Lui aussi sous la pression, Médine a dû présenter ses regrets.
"La formule pas adaptée, qui a certainement dû heurter des personnes et je m'en excuse, n'était pas dirigée vers sa famille, ni vers les victimes du drame de la Shoah", a-t-il posté sur X vendredi.
Le ministre de l'Industrie renonce à participer aux journées d'été d'EELV
Habitué des réseaux sociaux, le rappeur y est régulièrement confronté à ses prises de position passées, mais aussi aux paroles de certaines chansons, vues comme hostiles à la laïcité, proche des idées islamistes ou encore homophobes.

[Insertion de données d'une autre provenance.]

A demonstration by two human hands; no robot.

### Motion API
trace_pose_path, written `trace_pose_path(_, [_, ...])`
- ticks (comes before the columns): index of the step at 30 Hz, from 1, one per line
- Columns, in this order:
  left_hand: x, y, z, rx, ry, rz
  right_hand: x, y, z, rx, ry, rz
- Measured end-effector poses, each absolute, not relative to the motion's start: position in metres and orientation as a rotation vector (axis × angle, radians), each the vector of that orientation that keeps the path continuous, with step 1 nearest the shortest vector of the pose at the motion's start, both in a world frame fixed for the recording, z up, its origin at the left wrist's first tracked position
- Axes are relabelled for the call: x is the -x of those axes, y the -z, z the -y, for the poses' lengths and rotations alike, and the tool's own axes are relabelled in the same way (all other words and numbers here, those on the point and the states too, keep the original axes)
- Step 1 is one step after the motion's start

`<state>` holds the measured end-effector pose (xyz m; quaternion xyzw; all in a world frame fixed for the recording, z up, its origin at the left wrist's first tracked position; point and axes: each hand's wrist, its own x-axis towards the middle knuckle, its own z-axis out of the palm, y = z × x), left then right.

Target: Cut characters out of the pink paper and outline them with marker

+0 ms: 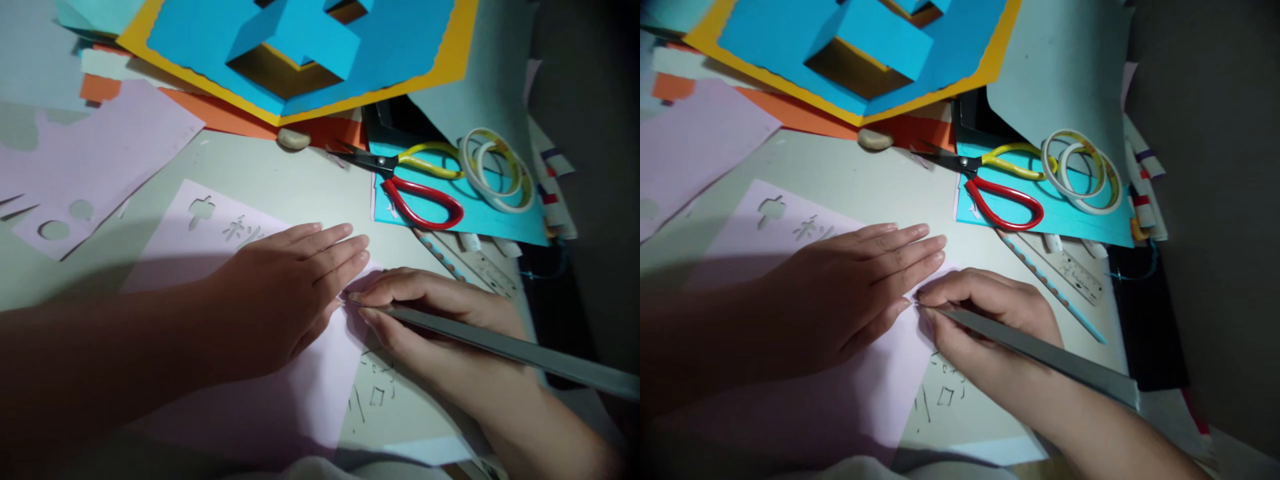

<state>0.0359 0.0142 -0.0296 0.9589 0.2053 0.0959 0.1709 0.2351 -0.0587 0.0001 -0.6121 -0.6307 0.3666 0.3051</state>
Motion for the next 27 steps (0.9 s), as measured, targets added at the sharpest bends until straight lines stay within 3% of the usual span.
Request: trace_pose_path(27, [-0.0367, 0.0263, -0.0169, -2.724, -0.22, -0.54, -0.2358, 0.0061, 0.0605, 1.658, -0.886, 1.715])
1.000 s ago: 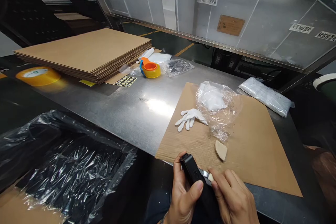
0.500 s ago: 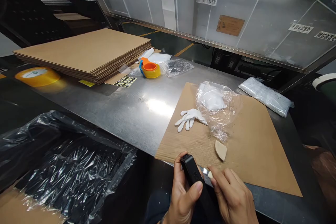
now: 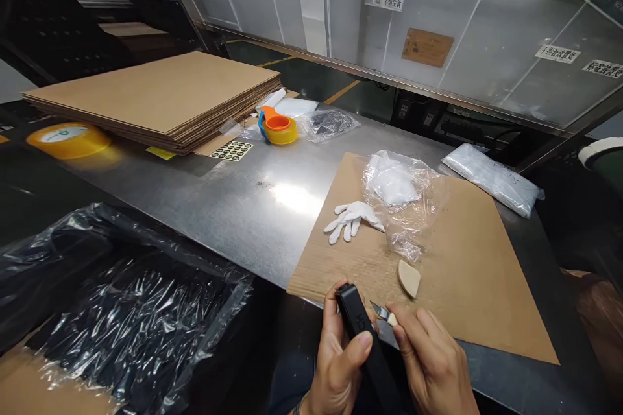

Dans l'une de ses dernières interviews, dans la revue anticapitaliste Ballast datée du 15 juillet, l'artiste dit s'opposer à toute forme de discrimination, appelant de ses vœux "la justice sociale", le combat contre "l'extrême droite" et la fin des "mécanismes d'oppression qui frappent à la fois les populations LGBT, les racisés, les féministes".
Le ministre de l'Industrie Roland Lescure a de son côté a annoncé samedi qu'il renonçait à se rendre aux journées d'été d'Europe Ecologie-Les Verts en raison de la présence du rappeur, dont il a condamné les propos "sans ambiguïté de nature antisémite".
"Une seule décision s'imposait : ne pas y aller", a-t-il déclaré dans un entretien au Parisien.
Féru de débats avec des opposants au macronisme, Roland Lescure critique également la position de la secrétaire nationale des écologistes, Marine Tondelier, qui a maintenu l'invitation du rappeur à un débat le 24 août au Havre intitulé "La force de la culture face à la culture de la force".
"Ce qui me conduit à annuler ma présence, c'est justement que Marine Tondelier, qui se dit cheffe d'un parti républicain, a décidé, malgré ce tweet, de maintenir son invitation", explique-t-il.
"Moi, je suis prêt à parler avec tout le monde à condition que l'on respecte la loi et la décence minimale", ajoute le ministre. Également invité, l'ancien Premier ministre Édouard Philippe, maire du Havre, n'a pas pris position.